Both Steve and Stevie went to Terzago in Italy for instruction on how to program the robots, although they have had to hone the process of putting that knowledge into practice by learning as they go in the Planet Granite workshops.

Stevie started studying engineering at college in Coventry after leaving school but found the pace pedestrian after what he had learnt at Planet Granite, so he has quit to work full time in the family business. And a separate company, called Planet Sculpture, has been set up for the robots.

One of the first major stone projects they attempted was cutting a bigger than life-size Batman into a block of granite that had stood for years outside the Planet Granite showroom a few hundred metres from the workshops. A natural fissure in the stone has left Batman with a dramatic gaping wound in his arm.

The intention is to bring the finished Batman sculpture to the Natural Stone Show. Afterwards it will be put back in front of Planet Granite’s new showroom. More drama will be added by a 100,000 lumin torch shining the Bat sign into the sky at night in the same way as the authorities of Gotham City call Batman when they need his help.

Planet Granite has four robots all together. The fourth is a saw jet on a 10m run in a second workshop. It is called Scarlet after Steve’s daughter.
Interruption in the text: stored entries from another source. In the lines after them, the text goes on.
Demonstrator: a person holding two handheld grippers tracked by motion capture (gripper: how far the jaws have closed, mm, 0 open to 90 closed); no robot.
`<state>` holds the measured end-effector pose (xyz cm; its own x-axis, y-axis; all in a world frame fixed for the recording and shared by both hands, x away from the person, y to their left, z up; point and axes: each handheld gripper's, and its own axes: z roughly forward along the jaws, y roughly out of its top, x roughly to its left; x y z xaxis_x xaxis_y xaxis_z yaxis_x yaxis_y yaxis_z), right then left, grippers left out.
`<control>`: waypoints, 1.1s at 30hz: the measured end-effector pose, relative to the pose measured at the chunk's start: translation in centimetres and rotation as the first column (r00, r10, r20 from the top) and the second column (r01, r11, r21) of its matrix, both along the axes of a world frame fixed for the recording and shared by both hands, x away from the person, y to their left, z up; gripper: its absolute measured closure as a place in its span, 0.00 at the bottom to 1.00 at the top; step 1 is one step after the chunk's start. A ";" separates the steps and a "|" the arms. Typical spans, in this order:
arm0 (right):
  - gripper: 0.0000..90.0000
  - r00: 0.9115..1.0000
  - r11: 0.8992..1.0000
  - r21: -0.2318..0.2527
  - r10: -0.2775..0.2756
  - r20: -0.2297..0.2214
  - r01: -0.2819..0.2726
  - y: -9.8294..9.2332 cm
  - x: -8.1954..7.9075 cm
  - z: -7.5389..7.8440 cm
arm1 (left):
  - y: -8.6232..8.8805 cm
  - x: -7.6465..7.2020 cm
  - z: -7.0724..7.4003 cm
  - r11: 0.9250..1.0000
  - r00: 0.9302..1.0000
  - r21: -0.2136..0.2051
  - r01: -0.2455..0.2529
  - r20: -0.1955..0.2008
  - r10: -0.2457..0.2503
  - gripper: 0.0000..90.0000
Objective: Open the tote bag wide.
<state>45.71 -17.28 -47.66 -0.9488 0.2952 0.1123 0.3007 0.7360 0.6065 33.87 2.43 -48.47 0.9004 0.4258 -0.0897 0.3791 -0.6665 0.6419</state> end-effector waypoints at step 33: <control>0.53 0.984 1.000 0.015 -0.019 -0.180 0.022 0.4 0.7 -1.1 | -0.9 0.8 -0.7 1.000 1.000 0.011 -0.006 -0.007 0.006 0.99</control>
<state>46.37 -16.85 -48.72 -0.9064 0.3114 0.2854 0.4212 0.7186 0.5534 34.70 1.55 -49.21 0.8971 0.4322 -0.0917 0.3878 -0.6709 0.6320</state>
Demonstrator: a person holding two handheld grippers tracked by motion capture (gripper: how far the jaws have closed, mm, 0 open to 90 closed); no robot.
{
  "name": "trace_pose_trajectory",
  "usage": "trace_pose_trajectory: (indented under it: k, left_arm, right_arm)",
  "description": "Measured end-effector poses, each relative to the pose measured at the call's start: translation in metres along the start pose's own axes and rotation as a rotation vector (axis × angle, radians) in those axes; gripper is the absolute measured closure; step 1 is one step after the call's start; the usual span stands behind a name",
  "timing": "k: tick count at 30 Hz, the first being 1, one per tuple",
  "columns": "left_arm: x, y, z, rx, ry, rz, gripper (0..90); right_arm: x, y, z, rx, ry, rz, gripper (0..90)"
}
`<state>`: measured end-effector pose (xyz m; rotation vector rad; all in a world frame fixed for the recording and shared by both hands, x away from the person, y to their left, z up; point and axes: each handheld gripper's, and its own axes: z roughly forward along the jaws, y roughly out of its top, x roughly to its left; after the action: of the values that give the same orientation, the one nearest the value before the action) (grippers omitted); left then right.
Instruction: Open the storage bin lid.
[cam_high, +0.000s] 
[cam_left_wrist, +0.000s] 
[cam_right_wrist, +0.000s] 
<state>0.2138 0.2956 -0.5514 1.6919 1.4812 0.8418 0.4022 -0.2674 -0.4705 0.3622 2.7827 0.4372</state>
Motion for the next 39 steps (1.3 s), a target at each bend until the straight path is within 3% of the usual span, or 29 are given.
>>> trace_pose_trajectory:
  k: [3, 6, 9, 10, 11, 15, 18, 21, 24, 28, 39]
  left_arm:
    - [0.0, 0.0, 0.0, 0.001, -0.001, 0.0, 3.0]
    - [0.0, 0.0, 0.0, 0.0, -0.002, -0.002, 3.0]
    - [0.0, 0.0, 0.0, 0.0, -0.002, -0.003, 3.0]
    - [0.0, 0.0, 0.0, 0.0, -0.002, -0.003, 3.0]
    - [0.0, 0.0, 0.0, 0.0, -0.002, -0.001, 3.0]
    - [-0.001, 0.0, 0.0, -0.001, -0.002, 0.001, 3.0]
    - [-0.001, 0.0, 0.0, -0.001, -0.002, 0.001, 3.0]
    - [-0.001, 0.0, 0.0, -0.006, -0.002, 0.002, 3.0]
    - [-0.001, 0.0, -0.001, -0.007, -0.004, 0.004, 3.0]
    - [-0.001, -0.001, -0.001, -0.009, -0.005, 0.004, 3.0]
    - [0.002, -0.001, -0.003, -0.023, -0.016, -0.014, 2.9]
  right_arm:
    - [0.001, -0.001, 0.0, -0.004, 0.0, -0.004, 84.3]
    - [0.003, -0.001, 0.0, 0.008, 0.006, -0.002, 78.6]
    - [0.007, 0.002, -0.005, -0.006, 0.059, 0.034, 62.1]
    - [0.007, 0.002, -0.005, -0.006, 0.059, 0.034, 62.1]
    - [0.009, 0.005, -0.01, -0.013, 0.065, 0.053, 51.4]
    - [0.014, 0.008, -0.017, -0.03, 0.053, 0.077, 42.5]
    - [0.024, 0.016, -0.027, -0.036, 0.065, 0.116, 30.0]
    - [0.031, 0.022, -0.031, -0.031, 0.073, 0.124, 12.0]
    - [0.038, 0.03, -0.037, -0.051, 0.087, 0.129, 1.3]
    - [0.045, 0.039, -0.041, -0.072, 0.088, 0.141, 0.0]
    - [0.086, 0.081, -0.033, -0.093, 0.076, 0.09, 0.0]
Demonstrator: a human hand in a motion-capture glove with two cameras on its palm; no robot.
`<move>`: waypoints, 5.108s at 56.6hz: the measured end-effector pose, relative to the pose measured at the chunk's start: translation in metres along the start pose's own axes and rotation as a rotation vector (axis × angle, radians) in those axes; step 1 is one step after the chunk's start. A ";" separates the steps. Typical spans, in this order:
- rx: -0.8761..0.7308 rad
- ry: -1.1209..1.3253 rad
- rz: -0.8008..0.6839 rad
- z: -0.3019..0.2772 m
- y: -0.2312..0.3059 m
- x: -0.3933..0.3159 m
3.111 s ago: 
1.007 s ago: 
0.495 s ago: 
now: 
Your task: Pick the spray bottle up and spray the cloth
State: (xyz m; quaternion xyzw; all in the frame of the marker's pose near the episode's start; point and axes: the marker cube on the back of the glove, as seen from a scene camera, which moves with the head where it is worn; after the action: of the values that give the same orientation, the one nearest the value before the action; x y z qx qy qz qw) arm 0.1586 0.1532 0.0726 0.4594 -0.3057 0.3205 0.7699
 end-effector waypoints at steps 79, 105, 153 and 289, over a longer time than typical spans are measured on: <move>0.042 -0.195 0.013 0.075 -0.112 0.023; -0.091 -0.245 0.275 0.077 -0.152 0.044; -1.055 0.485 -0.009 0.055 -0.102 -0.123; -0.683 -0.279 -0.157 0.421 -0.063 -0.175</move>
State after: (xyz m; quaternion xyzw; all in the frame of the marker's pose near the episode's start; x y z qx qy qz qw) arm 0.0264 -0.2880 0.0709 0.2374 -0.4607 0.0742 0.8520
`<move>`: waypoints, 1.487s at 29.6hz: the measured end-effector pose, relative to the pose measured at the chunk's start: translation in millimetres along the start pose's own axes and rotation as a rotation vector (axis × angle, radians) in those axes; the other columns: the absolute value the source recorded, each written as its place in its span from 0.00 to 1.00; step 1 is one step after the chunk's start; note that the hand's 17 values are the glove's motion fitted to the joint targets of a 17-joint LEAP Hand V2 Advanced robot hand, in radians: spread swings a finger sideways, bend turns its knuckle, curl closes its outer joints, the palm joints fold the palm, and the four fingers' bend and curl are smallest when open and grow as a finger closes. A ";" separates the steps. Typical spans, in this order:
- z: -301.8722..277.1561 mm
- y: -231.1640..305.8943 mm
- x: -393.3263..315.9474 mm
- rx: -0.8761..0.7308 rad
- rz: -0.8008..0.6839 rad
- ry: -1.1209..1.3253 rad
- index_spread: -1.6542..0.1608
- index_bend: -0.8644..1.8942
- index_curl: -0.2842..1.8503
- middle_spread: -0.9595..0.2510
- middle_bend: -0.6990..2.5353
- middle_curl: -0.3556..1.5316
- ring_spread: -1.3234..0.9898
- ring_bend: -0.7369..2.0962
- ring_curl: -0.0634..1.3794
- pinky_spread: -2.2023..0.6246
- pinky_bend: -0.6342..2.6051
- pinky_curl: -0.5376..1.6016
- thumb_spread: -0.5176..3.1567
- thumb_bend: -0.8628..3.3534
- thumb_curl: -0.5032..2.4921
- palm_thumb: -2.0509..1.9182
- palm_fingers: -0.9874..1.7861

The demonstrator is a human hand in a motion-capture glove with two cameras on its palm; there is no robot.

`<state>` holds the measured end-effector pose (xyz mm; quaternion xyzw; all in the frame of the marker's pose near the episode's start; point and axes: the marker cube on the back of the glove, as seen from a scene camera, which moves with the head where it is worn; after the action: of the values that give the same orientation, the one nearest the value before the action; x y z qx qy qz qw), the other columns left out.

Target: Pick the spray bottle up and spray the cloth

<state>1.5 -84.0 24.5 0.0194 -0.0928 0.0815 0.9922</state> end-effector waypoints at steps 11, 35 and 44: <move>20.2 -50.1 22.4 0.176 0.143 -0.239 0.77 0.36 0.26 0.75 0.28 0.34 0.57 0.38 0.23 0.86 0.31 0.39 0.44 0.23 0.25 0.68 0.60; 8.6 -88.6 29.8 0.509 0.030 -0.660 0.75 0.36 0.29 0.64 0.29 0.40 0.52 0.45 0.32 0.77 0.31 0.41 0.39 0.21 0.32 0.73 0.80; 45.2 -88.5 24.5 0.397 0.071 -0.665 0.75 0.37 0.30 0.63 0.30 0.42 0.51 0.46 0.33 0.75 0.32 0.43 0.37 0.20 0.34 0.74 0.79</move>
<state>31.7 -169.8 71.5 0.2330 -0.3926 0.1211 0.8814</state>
Asked now what his customer base is going to be Steve is frank: “I have no idea.” Which is why he is exhibiting at the Natural Stone Show in London and has also employed a company to make 15-minute podcasts for him to promote the business.

One possible area for the computers is a growing trend among avant-garde furnituremakers to use solid blocks of stone. French artist Arthur Vallin working in New York and Kelly Wearstler (, also in America, are among those making chairs, tables and other furniture in solid stone.

Arthur Vallin furniture
Furniture in natural stone by Arthur Vallin.

Cars, sculptures of people and animals, and many other solid, 3D objects that can be designed on computers or scanned from models can be produced by the robots.

Steve with car model produced on a robot
Steve Murphy with a model of a Porsche produced by one of the robots.